▸ **WHAT IS EXPECTED**
Only the lines below from the one containing "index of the" through the one containing "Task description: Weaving" belong in the answer, set down exactly, with the pictures left out.

▸ **INFORMATION**
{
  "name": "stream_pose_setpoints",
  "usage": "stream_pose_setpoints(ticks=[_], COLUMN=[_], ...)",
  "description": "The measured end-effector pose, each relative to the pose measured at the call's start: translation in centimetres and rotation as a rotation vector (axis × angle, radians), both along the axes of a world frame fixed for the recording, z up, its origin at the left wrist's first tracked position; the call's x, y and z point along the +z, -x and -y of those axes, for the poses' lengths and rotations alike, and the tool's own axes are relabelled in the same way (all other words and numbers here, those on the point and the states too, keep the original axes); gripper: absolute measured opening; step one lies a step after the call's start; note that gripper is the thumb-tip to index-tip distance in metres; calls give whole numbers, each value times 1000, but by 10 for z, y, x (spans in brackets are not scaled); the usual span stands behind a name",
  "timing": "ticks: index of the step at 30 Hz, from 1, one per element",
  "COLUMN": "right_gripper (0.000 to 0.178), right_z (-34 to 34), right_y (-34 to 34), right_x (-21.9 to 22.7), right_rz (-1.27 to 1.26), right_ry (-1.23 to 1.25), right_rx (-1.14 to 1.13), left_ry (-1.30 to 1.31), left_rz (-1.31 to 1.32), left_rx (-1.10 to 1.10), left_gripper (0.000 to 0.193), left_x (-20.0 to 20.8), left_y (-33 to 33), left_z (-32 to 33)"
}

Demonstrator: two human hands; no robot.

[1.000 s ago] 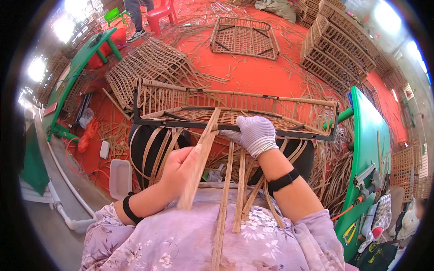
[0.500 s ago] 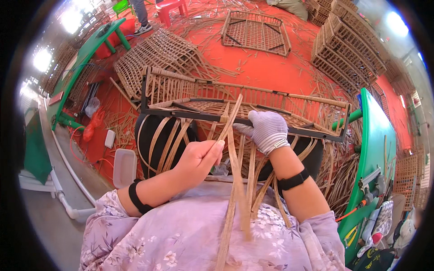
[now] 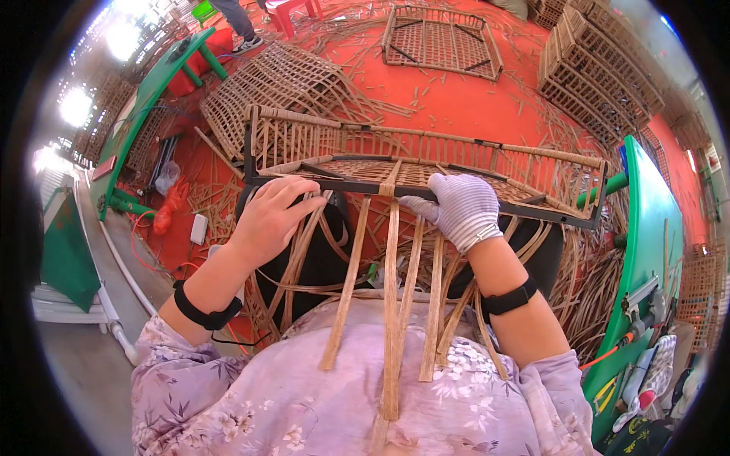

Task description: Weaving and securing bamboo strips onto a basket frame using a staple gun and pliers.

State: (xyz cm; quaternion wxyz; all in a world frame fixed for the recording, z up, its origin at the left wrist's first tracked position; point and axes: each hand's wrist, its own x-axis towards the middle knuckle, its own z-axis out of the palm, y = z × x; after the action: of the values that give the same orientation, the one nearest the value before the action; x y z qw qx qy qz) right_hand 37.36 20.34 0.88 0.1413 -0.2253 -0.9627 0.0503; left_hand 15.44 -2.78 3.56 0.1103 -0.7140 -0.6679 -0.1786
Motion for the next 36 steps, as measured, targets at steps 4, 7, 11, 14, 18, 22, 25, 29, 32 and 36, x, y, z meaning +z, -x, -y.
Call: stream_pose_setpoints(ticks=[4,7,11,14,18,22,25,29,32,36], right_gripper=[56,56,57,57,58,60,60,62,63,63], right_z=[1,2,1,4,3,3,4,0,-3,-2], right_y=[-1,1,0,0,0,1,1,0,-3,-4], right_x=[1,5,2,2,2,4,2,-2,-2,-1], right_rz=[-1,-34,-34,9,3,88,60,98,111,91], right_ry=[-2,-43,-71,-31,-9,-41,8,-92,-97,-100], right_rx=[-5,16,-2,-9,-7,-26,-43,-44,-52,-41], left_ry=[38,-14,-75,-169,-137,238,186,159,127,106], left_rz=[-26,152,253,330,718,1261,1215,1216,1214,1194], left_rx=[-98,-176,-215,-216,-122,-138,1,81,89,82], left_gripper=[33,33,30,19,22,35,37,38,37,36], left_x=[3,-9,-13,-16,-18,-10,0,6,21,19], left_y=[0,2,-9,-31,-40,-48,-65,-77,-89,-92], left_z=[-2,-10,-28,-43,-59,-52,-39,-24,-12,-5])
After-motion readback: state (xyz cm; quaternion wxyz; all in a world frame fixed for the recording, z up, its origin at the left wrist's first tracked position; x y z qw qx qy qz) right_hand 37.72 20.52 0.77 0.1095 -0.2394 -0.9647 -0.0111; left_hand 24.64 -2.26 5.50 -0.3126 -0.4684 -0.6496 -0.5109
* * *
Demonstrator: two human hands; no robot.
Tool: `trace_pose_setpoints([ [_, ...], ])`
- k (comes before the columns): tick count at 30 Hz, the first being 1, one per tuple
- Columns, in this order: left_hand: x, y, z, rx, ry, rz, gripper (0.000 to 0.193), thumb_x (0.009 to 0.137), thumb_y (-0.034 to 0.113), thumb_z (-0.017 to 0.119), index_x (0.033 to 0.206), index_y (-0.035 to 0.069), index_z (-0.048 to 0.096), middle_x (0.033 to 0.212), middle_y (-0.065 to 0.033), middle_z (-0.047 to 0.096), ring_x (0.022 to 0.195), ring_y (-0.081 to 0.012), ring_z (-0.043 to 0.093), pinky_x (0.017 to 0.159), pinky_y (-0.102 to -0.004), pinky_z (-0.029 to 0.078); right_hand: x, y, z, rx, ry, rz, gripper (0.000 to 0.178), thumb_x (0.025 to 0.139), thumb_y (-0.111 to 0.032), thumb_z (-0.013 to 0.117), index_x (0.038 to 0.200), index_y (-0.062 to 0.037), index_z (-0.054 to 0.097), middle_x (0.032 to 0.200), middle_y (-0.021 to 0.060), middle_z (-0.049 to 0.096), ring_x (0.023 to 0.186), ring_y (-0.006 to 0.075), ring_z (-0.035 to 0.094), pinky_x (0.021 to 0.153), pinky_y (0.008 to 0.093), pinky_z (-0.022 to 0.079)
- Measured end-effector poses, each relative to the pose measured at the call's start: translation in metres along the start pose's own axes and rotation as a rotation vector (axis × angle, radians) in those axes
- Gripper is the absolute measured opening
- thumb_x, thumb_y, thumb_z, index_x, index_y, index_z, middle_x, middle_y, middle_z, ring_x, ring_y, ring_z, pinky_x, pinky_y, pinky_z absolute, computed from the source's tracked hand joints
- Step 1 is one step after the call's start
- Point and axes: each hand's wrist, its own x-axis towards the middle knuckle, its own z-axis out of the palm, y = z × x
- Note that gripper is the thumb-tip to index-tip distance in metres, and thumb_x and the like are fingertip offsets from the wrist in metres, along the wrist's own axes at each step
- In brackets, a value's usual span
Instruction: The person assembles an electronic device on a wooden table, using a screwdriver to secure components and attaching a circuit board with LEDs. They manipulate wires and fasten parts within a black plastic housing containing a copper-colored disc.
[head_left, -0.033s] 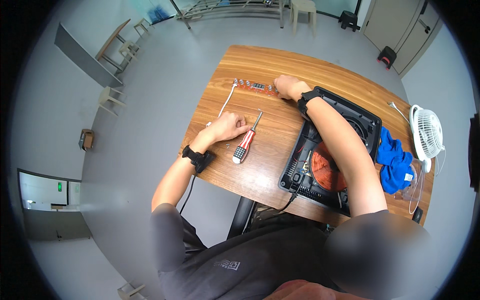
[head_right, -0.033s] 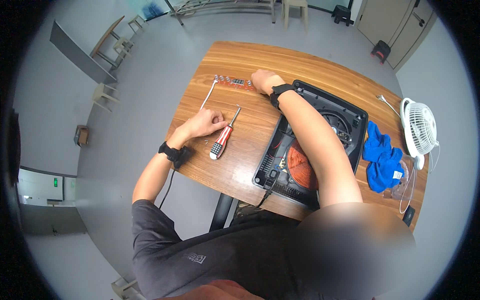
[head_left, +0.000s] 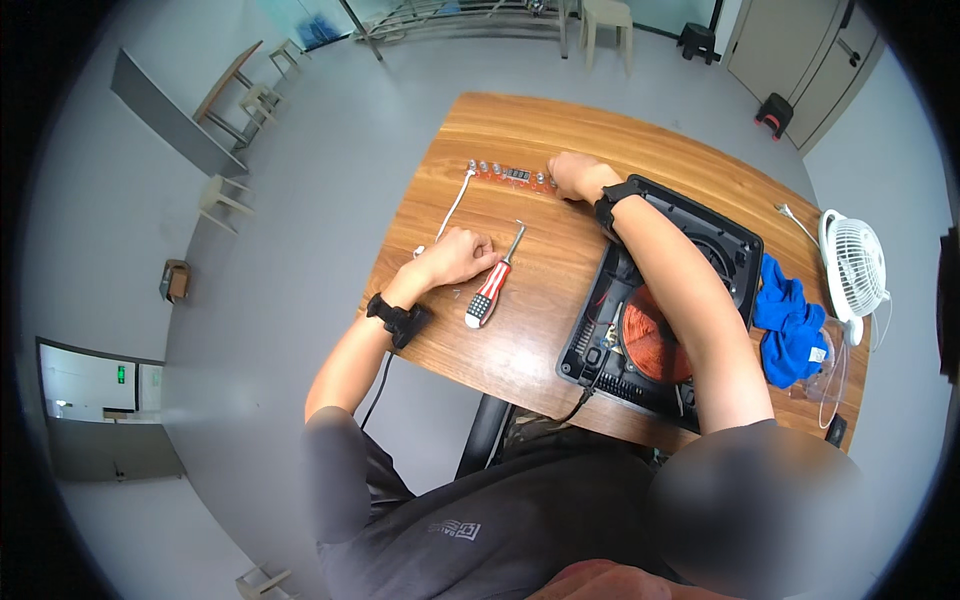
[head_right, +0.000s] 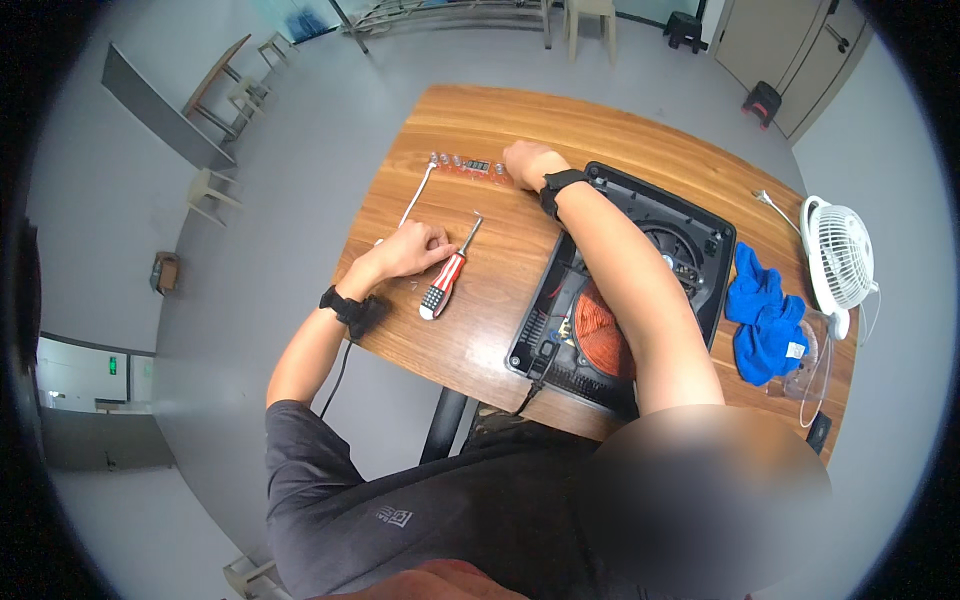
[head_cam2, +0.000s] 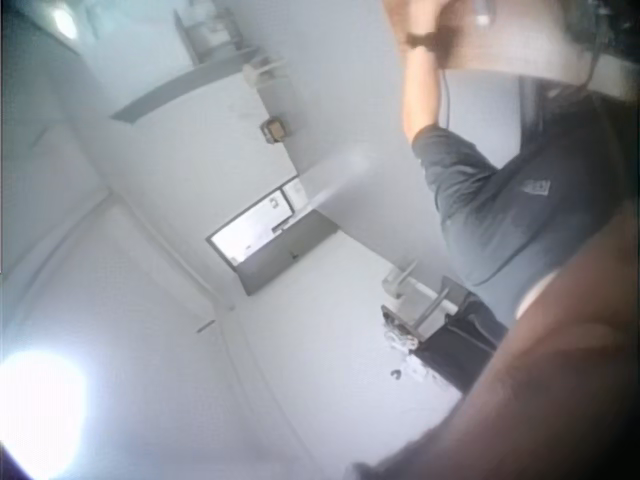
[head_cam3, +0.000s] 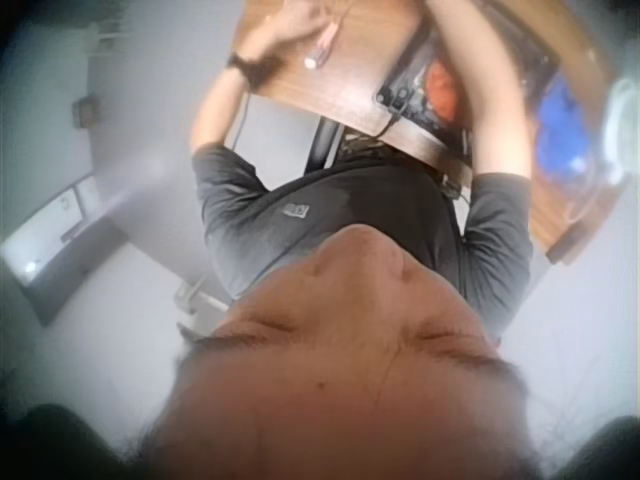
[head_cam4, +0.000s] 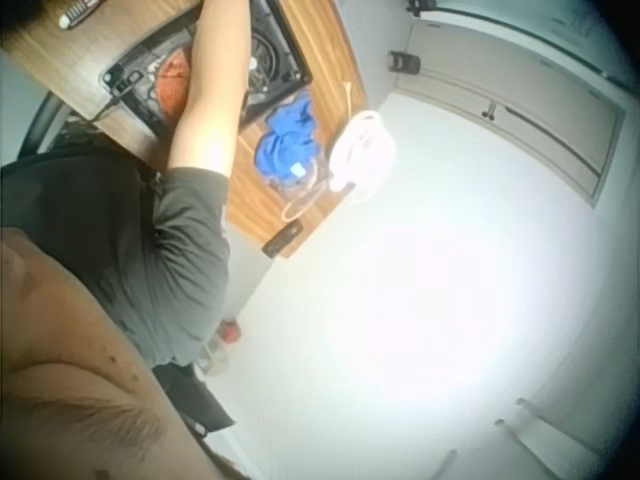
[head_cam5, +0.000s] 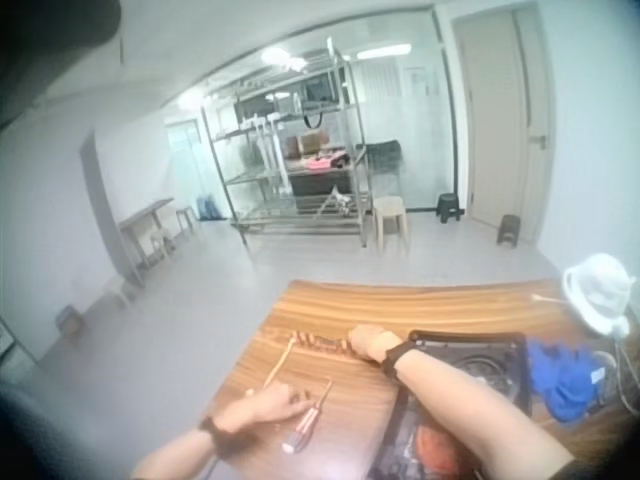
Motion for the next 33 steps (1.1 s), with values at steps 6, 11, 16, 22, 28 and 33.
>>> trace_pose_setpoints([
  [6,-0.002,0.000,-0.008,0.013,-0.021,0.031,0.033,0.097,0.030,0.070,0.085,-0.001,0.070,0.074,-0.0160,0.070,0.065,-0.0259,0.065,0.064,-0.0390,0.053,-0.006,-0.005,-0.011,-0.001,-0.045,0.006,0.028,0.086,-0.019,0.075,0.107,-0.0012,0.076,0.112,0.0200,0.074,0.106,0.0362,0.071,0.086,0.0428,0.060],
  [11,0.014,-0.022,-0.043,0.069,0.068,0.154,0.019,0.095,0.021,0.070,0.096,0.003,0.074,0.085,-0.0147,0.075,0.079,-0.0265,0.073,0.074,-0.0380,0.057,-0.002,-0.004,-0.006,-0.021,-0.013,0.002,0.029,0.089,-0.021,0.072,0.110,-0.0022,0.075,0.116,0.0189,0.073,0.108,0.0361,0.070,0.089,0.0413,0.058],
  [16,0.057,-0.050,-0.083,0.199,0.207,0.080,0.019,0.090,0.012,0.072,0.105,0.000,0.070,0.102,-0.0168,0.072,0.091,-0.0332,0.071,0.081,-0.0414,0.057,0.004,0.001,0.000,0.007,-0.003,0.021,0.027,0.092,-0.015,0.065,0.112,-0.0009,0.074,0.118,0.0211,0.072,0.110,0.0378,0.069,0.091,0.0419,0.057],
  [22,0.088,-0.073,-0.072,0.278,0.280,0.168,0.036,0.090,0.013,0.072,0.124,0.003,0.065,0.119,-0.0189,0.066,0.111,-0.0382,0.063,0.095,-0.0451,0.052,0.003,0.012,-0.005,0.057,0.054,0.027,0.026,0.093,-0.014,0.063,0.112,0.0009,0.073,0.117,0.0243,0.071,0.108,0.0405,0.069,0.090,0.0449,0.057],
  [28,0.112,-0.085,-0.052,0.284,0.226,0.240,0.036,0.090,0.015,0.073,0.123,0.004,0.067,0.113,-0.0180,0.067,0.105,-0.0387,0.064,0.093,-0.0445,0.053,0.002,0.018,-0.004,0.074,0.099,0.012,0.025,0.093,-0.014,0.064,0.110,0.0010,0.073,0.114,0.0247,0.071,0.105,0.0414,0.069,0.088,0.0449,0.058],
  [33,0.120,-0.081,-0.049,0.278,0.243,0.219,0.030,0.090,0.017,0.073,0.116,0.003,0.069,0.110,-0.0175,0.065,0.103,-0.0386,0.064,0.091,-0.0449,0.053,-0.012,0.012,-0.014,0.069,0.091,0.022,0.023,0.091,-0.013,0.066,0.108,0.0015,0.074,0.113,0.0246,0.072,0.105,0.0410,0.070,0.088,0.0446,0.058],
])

▸ **ANSWER TO THE EXERCISE**
  "timing": "ticks: index of the step at 30 Hz, from 1, one per element",
  "COLUMN": "right_gripper (0.000 to 0.178), right_z (-34 to 34), right_y (-34 to 34), right_x (-21.9 to 22.7), right_rz (-1.27 to 1.26), right_ry (-1.23 to 1.25), right_rx (-1.14 to 1.13), left_ry (-1.30 to 1.31), left_rz (-1.31 to 1.32), left_rx (-1.10 to 1.10), left_gripper (0.000 to 0.193), left_x (-20.0 to 20.8), left_y (-33 to 33), left_z (-32 to 33)"
}

Demonstrator: two human hands; no robot.

[1.000 s ago] 
[0.500 s ago] 
[now] 

Task description: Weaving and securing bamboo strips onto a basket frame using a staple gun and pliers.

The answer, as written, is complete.